Use of language on wikipedia - what kind of distribution?

46 Views Asked by At

I have an interesting problem and was wondering whether anyone would be able to point me in the right direction.

I am wondering whether the use of a word in the english language on Wikipedia is normally distributed and/or whether normal distribution could be used as an approximation to calculate a p-value.

The problem:

  1. Take a search term lets say 'news'

  2. Crawl 10000 entries on Wikipedia and record the number of occurrences

  3. We know that the occurrence of the word 'attic' in the entire english language is 2722 (based on http://www.wordfrequency.info/intro.asp)

Could we use this information to develop a Hypothesis test to ascertain whether the results from our 10000-page crawls are statistically significant?

If not - how could one go about determining statistical significance?

I assume the English language is not normally distributed. Could normal distribution still be used as an approximation?

Thank you very much M

1

There are 1 best solutions below

0
On

You've got an implicit model here: that Wikipedia pages are generated from some distribution, perhaps by random draws of a random number of words. (Alternatively, you're saying that wiki pages are your measure space, and there's a 0/1 random variable saying whether or not the word "news" appears in the page; in that case, it's not clear what the underlying probability mass function on the set of pages would be.)

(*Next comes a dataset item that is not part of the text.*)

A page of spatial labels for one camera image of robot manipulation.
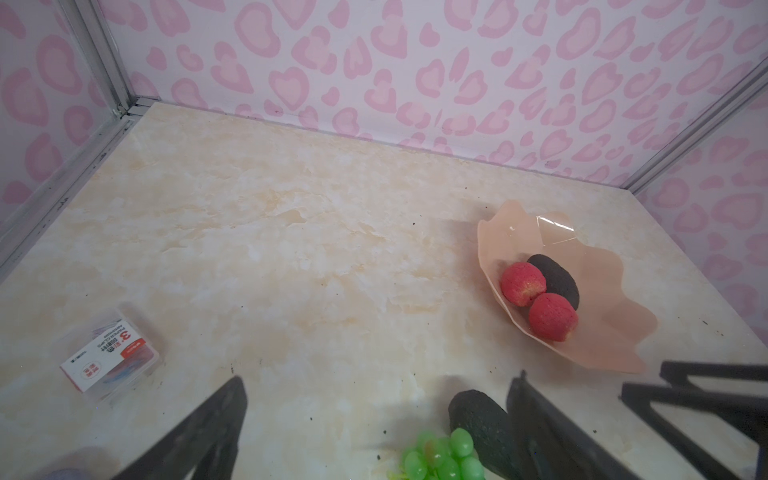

You can test whether, with this assumption of how pages are generated, some page or other is anomalous, or some word is used more often than it should be, but any results you find may well end up being an indictment of your model rather than a point of serious statistical significance.

For instance, the word "Wikipedia" appears disproportionately often on wikipedia pages. So does the word 'external'. Neither of these is the slightest bit surprising, despite their high variation from the usual word-frequencies for English.